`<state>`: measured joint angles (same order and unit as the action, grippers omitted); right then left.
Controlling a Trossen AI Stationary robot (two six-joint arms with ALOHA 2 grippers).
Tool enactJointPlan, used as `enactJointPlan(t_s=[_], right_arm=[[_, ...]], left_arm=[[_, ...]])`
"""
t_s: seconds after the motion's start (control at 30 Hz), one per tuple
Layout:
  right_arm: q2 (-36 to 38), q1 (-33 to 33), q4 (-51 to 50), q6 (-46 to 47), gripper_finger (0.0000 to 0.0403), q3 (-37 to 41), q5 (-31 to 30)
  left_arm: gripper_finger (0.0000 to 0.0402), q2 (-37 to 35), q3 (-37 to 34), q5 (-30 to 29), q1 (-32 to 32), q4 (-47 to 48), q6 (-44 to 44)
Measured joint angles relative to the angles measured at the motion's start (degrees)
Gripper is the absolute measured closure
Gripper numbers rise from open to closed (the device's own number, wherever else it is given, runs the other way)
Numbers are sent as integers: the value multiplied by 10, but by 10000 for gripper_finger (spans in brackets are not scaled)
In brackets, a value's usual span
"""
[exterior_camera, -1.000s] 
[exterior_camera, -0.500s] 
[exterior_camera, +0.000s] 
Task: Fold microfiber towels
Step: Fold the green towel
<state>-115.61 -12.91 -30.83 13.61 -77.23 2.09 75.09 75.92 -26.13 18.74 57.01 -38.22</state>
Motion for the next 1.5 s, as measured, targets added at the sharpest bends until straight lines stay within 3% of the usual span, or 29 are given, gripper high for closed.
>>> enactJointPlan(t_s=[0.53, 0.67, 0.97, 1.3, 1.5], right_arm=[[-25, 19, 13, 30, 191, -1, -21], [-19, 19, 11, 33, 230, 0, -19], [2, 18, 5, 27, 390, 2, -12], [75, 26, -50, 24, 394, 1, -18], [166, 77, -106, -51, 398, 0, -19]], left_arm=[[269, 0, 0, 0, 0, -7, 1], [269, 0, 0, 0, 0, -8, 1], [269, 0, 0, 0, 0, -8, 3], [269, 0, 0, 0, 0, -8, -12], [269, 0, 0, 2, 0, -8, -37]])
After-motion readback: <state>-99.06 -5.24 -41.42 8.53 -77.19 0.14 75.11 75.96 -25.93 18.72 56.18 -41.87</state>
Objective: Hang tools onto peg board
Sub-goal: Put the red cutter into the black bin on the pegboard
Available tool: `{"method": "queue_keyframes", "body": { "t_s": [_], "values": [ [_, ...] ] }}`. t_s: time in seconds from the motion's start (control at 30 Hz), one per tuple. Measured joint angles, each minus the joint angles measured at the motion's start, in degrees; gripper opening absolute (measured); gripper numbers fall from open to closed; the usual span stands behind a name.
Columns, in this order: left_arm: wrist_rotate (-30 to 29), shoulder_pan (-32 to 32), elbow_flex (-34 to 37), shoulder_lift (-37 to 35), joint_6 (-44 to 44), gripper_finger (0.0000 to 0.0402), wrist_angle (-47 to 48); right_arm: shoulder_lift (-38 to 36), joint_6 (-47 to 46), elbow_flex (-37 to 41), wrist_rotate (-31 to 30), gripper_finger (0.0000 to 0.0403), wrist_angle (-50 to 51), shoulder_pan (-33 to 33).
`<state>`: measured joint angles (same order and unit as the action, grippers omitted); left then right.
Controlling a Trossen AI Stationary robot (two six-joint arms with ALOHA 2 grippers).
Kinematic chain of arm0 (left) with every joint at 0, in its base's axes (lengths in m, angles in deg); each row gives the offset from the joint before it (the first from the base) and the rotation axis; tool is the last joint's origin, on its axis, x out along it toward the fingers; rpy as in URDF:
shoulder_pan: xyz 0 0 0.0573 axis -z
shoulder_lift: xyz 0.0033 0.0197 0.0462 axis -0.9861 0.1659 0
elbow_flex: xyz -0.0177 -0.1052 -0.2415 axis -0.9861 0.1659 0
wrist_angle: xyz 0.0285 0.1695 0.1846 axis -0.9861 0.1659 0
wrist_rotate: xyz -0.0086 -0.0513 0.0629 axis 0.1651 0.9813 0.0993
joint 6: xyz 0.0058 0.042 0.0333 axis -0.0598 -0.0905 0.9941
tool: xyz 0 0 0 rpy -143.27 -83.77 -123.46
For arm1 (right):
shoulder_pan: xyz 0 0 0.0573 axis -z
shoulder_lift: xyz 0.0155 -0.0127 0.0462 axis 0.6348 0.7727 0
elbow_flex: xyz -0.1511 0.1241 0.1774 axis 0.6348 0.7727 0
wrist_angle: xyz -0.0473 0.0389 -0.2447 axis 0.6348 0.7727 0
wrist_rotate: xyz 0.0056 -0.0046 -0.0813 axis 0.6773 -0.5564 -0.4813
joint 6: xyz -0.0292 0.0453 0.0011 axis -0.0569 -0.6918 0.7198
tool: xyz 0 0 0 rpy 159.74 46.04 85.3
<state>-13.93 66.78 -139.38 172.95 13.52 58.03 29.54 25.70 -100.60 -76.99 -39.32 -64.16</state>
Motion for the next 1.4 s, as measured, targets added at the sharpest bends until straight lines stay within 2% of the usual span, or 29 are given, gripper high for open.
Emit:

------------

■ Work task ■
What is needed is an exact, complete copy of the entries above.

■ Solution for this problem ■
`<state>`: measured joint angles (same order and unit as the action, grippers omitted); right then left.
Controlling a Trossen AI Stationary robot (two six-joint arms with ALOHA 2 grippers).
Tool enactJointPlan, used as `enactJointPlan(t_s=[_], right_arm=[[_, ...]], left_arm=[[_, ...]])`
"""
t_s: seconds after the motion's start (control at 30 Hz), one per tuple
Layout:
  right_arm: q2 (-36 to 38), q1 (-33 to 33), q4 (-51 to 50), q6 (-46 to 47), gripper_finger (0.0000 to 0.0403), q3 (-37 to 41), q5 (-31 to 30)
  left_arm: gripper_finger (0.0000 to 0.0402), q2 (-37 to 35), q3 (-37 to 34), q5 (-30 to 29), q1 (-32 to 32), q4 (-47 to 48), q6 (-44 to 44)
Measured joint angles relative to the angles measured at the motion's start (degrees)
Gripper is the absolute measured closure
Gripper numbers rise from open to closed (the device's own number, wherever else it is given, runs the other way)
Numbers are sent as integers: the value multiplied by 10, but by 10000 for gripper_finger (spans in brackets are not scaled)
In brackets, a value's usual span
"""
[exterior_camera, -1.000s] 
[exterior_camera, -0.500s] 
[exterior_camera, +0.000s] 
Task: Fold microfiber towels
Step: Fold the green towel
<state>-115.61 -12.91 -30.83 13.61 -77.23 2.09 75.09 75.92 -26.13 18.74 57.01 -38.22</state>
Motion for the next 1.5 s, as measured, targets added at the sharpest bends until straight lines stay within 3% of the usual span, or 29 are given, gripper high for closed.
>>> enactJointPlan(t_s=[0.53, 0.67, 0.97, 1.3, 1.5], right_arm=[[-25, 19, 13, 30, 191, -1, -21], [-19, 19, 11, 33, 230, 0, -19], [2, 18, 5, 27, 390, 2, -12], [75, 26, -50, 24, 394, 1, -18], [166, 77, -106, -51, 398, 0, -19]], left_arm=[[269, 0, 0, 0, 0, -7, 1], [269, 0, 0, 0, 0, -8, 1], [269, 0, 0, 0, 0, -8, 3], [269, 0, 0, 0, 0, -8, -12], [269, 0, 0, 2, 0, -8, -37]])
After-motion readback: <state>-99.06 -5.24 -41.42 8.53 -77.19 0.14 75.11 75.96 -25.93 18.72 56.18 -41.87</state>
Objective: Hang tools onto peg board
Sub-goal: Put the red cutter into the black bin on the pegboard
Available tool: `{"method": "queue_keyframes", "body": { "t_s": [_], "values": [ [_, ...] ] }}`. t_s: time in seconds from the motion's start (control at 30 Hz), one per tuple. Measured joint angles, each minus the joint angles measured at the motion's start, in degrees; gripper opening absolute (measured); gripper numbers fall from open to closed; the usual span stands behind a name.
Columns, in this order: left_arm: wrist_rotate (-30 to 29), shoulder_pan (-32 to 32), elbow_flex (-34 to 37), shoulder_lift (-37 to 35), joint_6 (-44 to 44), gripper_finger (0.0000 to 0.0402), wrist_angle (-47 to 48); right_arm: shoulder_lift (-38 to 36), joint_6 (-47 to 46), elbow_flex (-37 to 41), wrist_rotate (-31 to 30), gripper_finger (0.0000 to 0.0403), wrist_angle (-50 to 51), shoulder_pan (-33 to 33).
`<state>`: measured joint angles (same order and unit as the action, grippers omitted); left then right.
Controlling a Trossen AI Stationary robot (two six-joint arms with ALOHA 2 grippers).
Kinematic chain of arm0 (left) with every joint at 0, in its base's axes (lengths in m, angles in deg); each row gives the offset from the joint before it (the first from the base) and the rotation axis; tool is the last joint's origin, on its axis, x out along it toward the fingers; rpy as in URDF:
shoulder_pan: xyz 0 0 0.0573 axis -z
shoulder_lift: xyz 0.0033 0.0197 0.0462 axis -0.9861 0.1659 0
elbow_flex: xyz -0.0177 -0.1052 -0.2415 axis -0.9861 0.1659 0
wrist_angle: xyz 0.0285 0.1695 0.1846 axis -0.9861 0.1659 0
wrist_rotate: xyz -0.0086 -0.0513 0.0629 axis 0.1651 0.9813 0.0993
joint 6: xyz 0.0058 0.042 0.0333 axis -0.0598 -0.0905 0.9941
tool: xyz 0 0 0 rpy -143.27 -83.77 -123.46
For arm1 (right):
shoulder_pan: xyz 0 0 0.0573 axis -z
shoulder_lift: xyz 0.0155 -0.0127 0.0462 axis 0.6348 0.7727 0
elbow_flex: xyz -0.1511 0.1241 0.1774 axis 0.6348 0.7727 0
wrist_angle: xyz -0.0473 0.0389 -0.2447 axis 0.6348 0.7727 0
wrist_rotate: xyz 0.0056 -0.0046 -0.0813 axis 0.6773 -0.5564 -0.4813
joint 6: xyz -0.0292 0.0453 0.0011 axis -0.0569 -0.6918 0.7198
tool: xyz 0 0 0 rpy 159.74 46.04 85.3
<state>-13.93 66.78 -139.38 172.95 13.52 58.03 29.54 25.70 -100.60 -76.99 -39.32 -64.16</state>
Motion for the next 1.4 s, as measured, targets added at the sharpest bends until straight lines stay within 2% of the usual span, or 29 are given, gripper high for open.
Emit:

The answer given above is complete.